- [WHAT THIS TASK INVOLVES]:
Pictures are to be omitted, and every entry below is to be restated exactly.

(GIVEN RECORDS begins)

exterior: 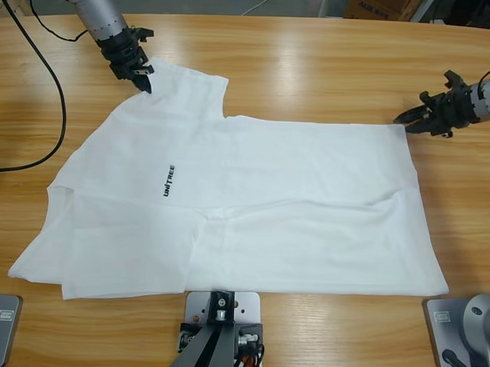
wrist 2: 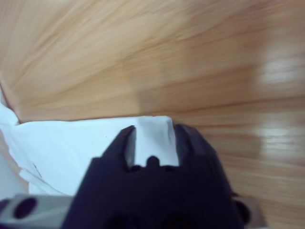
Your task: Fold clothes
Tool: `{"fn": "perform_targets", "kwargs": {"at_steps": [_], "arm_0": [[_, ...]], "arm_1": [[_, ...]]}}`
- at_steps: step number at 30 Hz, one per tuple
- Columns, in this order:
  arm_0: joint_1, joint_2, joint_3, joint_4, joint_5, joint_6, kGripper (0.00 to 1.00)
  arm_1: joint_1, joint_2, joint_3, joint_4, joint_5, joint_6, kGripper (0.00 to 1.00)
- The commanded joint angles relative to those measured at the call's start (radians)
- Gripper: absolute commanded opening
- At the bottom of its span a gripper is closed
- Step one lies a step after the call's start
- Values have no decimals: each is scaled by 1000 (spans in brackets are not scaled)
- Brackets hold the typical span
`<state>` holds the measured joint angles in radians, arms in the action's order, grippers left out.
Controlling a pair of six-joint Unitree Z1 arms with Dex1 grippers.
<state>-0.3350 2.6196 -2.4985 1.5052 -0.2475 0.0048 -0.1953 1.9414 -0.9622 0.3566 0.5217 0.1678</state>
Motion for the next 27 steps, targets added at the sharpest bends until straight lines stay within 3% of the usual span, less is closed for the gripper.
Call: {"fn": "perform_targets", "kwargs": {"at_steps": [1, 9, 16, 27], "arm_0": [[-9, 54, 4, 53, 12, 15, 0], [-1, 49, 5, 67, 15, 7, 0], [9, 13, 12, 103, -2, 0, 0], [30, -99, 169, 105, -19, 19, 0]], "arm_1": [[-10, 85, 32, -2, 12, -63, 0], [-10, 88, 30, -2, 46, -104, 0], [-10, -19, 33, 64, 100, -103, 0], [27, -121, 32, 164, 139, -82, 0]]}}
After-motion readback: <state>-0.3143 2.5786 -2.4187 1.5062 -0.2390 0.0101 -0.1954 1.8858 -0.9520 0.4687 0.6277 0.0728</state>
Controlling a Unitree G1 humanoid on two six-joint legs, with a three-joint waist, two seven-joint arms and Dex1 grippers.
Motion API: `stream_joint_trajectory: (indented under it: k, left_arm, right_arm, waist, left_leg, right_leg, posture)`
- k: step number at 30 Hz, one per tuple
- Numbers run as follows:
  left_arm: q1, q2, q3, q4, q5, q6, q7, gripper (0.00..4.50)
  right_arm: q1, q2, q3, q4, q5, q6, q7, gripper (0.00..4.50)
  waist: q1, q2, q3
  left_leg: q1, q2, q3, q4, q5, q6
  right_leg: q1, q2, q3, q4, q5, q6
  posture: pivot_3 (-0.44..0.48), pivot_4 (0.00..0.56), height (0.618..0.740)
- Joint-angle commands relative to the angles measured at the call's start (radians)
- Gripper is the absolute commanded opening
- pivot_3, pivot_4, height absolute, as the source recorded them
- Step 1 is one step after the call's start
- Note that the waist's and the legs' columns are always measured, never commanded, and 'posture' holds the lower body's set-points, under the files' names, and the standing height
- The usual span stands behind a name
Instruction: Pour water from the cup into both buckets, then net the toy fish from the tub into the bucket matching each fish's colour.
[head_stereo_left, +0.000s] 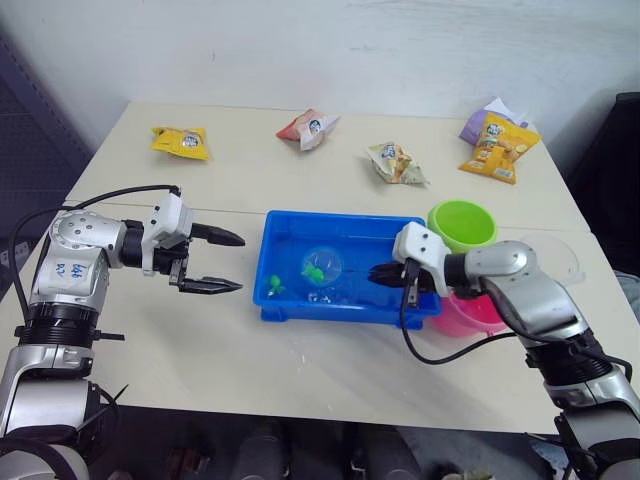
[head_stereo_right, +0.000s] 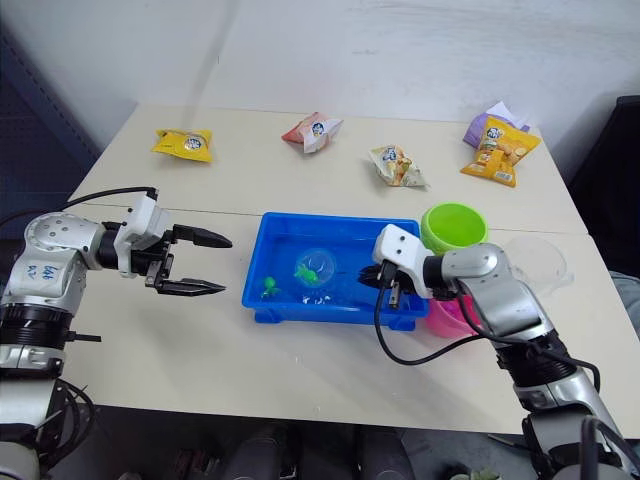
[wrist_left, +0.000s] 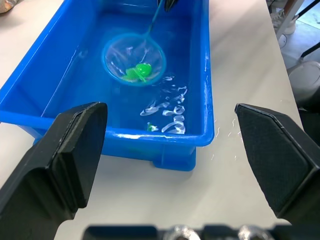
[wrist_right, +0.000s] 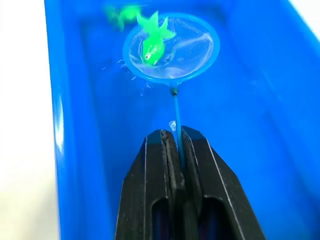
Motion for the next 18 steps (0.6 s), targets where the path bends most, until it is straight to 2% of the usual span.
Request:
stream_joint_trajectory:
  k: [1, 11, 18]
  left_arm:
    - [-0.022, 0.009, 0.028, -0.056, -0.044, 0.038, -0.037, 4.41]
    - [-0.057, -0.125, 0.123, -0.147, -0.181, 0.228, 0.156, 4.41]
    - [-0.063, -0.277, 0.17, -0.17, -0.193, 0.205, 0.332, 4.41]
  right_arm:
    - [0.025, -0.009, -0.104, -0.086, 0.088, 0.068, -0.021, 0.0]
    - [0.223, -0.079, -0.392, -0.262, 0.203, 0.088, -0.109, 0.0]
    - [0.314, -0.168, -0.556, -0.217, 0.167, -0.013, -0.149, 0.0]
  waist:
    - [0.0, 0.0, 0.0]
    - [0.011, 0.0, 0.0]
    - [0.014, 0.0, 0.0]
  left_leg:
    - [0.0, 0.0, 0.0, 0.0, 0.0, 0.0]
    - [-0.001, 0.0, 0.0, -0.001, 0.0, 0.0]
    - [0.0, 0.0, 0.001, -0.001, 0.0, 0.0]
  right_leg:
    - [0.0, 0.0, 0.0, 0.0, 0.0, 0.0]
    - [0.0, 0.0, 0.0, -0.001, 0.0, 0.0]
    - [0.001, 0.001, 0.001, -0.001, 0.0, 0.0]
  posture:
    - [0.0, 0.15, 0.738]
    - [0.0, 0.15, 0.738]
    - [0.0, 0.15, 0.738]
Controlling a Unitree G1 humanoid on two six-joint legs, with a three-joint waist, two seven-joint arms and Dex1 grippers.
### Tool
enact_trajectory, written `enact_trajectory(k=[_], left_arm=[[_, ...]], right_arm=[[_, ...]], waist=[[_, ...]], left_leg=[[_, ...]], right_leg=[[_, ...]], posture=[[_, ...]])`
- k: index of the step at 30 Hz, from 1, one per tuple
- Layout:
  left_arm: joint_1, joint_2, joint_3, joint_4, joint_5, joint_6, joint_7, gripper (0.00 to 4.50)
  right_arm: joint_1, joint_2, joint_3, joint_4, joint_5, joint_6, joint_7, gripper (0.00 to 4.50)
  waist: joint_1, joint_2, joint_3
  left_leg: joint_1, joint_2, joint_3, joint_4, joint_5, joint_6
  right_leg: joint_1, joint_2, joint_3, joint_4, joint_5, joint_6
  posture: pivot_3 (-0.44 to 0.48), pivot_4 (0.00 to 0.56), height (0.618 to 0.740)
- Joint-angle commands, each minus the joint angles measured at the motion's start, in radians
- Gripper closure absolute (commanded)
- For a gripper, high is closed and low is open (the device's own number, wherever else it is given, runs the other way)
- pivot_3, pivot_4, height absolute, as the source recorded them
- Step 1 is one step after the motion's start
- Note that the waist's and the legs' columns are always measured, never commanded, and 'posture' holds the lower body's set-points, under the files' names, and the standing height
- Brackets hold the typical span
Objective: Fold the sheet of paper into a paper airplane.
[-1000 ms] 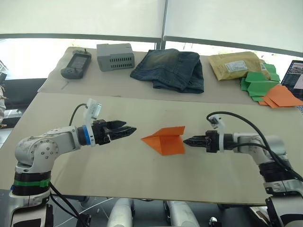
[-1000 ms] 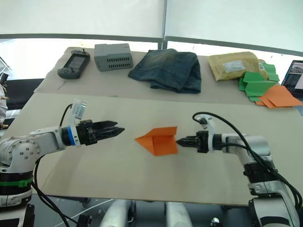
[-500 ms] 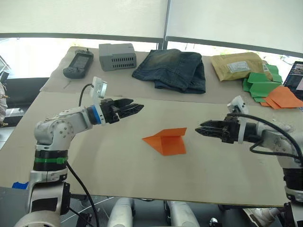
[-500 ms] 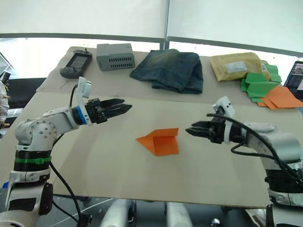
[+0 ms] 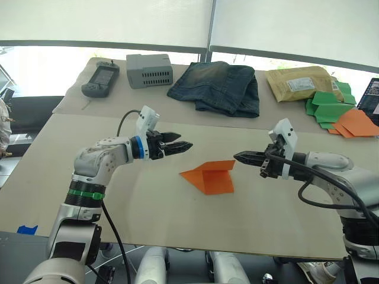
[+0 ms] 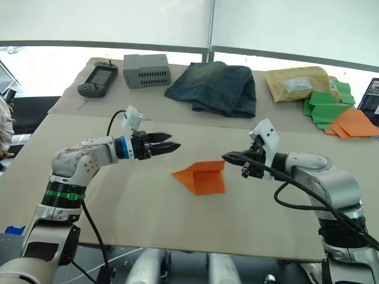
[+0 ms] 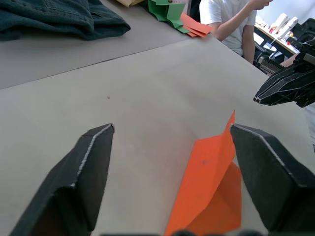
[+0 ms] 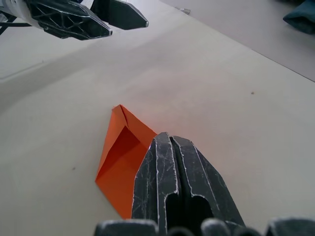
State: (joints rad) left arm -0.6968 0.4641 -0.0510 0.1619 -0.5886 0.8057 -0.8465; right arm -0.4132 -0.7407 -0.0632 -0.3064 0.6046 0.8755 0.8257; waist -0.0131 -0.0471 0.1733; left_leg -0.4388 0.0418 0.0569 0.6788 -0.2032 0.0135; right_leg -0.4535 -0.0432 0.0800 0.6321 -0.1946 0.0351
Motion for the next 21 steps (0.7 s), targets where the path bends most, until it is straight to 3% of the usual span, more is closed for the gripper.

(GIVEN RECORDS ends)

- [WRITTEN ANSWER]:
exterior: 
wrist 2: 
Your task: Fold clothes
Tool: `{"fn": "perform_targets", "kwargs": {"at_steps": [_], "arm_0": [[_, ...]], "arm_1": [[_, ...]]}}`
- at_steps: step number at 30 Hz, one per tuple
- Columns, in this order:
  arm_0: joint_1, joint_2, joint_3, joint_4, joint_5, joint_6, kGripper (0.00 to 1.00)
  arm_1: joint_1, joint_2, joint_3, joint_4, joint_5, joint_6, kGripper (0.00 to 1.00)
- The commanded joint angles relative to those measured at the call's start (radians)
- Gripper: absolute commanded opening
- At the bottom of its span a gripper is closed
- Step one lies a step after the call's start
- Values have no decimals: each is scaled by 1000 (spans in brackets are not scaled)
- Brackets hold the typical span
`<state>` holds the measured joint angles in radians, arms in the action's order, grippers left out.
Controlling a pair of six-joint Unitree Z1 arms with Dex1 grippers.
<state>-0.3350 2.6196 -2.4985 1.5052 -0.2475 0.0048 -0.1953 1.9414 -0.9622 0.3566 0.5217 0.1678</state>
Motion for the next 27 steps, targets added at the sharpest bends until straight lines stay within 3% of the usual span, less is closed for the gripper.
Call: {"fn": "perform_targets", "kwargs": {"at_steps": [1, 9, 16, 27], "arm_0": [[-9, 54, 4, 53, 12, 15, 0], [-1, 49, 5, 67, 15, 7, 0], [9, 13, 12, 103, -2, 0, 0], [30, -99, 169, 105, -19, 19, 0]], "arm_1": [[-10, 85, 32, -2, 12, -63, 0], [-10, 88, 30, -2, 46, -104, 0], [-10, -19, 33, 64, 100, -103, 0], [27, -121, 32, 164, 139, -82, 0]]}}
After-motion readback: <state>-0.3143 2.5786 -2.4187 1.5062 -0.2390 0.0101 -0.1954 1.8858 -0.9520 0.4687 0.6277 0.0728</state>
Controlling a Unitree G1 humanoid on two six-joint legs, with a three-joint waist, two seven-joint arms and Dex1 grippers.
Motion API: `stream_joint_trajectory: (indented under it: k, left_arm, right_arm, waist, left_leg, right_leg, posture)`
- k: step number at 30 Hz, one per tuple
- Numbers run as follows:
  left_arm: q1, q2, q3, q4, q5, q6, q7, gripper (0.00..4.50)
  right_arm: q1, q2, q3, q4, q5, q6, q7, gripper (0.00..4.50)
  waist: q1, q2, q3
  left_leg: q1, q2, q3, q4, q5, q6
  right_leg: q1, q2, q3, q4, q5, q6
  posture: pivot_3 (-0.44..0.48), pivot_4 (0.00..0.56), height (0.618..0.740)
- Joint-angle commands relative to the angles measured at the call's start (radians)
- Gripper is the absolute commanded opening
- pivot_3, pivot_4, height absolute, as the source recorded them
- Step 1 is one step after the call's start
- Note that the waist's and the legs' columns are always measured, never commanded, and 'posture' holds the lower body's set-points, under the files' names, and the standing height
- The usual span stands behind a name
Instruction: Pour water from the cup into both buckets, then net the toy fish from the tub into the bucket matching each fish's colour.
[head_stereo_left, +0.000s] 
[head_stereo_right, +0.000s] 
[wrist_left, +0.000s] 
[wrist_right, +0.000s] 
Motion for the next 18 steps (0.6 s), targets where the path bends most, until it is straight to 2% of the usual span.
Request:
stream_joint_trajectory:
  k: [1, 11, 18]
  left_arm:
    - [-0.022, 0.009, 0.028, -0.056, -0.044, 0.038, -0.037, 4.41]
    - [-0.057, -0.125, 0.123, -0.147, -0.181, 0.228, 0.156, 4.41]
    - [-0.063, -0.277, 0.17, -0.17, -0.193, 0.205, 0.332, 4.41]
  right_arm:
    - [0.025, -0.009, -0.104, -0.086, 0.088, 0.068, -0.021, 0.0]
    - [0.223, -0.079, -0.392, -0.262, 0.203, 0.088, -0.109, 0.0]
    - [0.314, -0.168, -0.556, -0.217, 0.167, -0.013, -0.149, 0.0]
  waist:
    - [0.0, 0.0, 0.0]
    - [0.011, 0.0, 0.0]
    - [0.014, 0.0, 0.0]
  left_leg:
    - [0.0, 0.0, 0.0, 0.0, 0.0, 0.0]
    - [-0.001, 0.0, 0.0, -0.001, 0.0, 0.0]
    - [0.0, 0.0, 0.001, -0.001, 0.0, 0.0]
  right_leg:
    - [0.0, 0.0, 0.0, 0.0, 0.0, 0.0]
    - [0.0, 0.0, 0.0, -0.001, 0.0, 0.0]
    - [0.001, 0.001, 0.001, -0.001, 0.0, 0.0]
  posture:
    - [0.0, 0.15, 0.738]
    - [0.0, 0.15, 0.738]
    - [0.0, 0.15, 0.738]
Controlling a Unitree G1 humanoid on two six-joint legs, with a three-joint waist, two seven-joint arms and Dex1 grippers.
### Tool
enact_trajectory, written `enact_trajectory(k=[_], left_arm=[[_, ...]], right_arm=[[_, ...]], waist=[[_, ...]], left_leg=[[_, ...]], right_leg=[[_, ...]], posture=[[_, ...]])`
- k: index of the step at 30 Hz, from 1, one per tuple
- Layout:
  left_arm: joint_1, joint_2, joint_3, joint_4, joint_5, joint_6, joint_7, gripper (0.00 to 4.50)
  right_arm: joint_1, joint_2, joint_3, joint_4, joint_5, joint_6, joint_7, gripper (0.00 to 4.50)
  waist: joint_1, joint_2, joint_3
  left_leg: joint_1, joint_2, joint_3, joint_4, joint_5, joint_6
  right_leg: joint_1, joint_2, joint_3, joint_4, joint_5, joint_6
  posture: pivot_3 (-0.44 to 0.48), pivot_4 (0.00 to 0.56), height (0.618 to 0.740)
- Joint-angle commands, each minus the joint angles measured at the motion's start, in radians
- Gripper closure absolute (commanded)
- For a gripper, high is closed and low is open (the device's own number, wherever else it is given, runs the other way)
- pivot_3, pivot_4, height absolute, as the source recorded them
- Step 1 is one step after the motion's start
- Note that the waist's and the legs' columns are always measured, never commanded, and 'posture' holds the lower body's set-points, under the files' names, and the standing height
- Brackets hold the typical span
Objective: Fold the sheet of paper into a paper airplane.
[-1000 ms] 
[-1000 ms] 
[-500 ms] 
[-500 ms] 
[+0 ms] 
[+0 ms] 
[+0 ms] 
[+0 ms] 
State: (joints rad) left arm -0.6968 0.4641 -0.0510 0.1619 -0.5886 0.8057 -0.8465; right arm -0.4132 -0.7407 -0.0632 -0.3064 0.6046 0.8755 0.8257; waist -0.0131 -0.0471 0.1733; left_leg -0.4388 0.0418 0.0569 0.6788 -0.2032 0.0135; right_leg -0.4535 -0.0432 0.0800 0.6321 -0.1946 0.0351
Motion for the next 21 steps (0.7 s), targets where the path bends most, until it is straight to 3% of the usual span, more is closed for the gripper.

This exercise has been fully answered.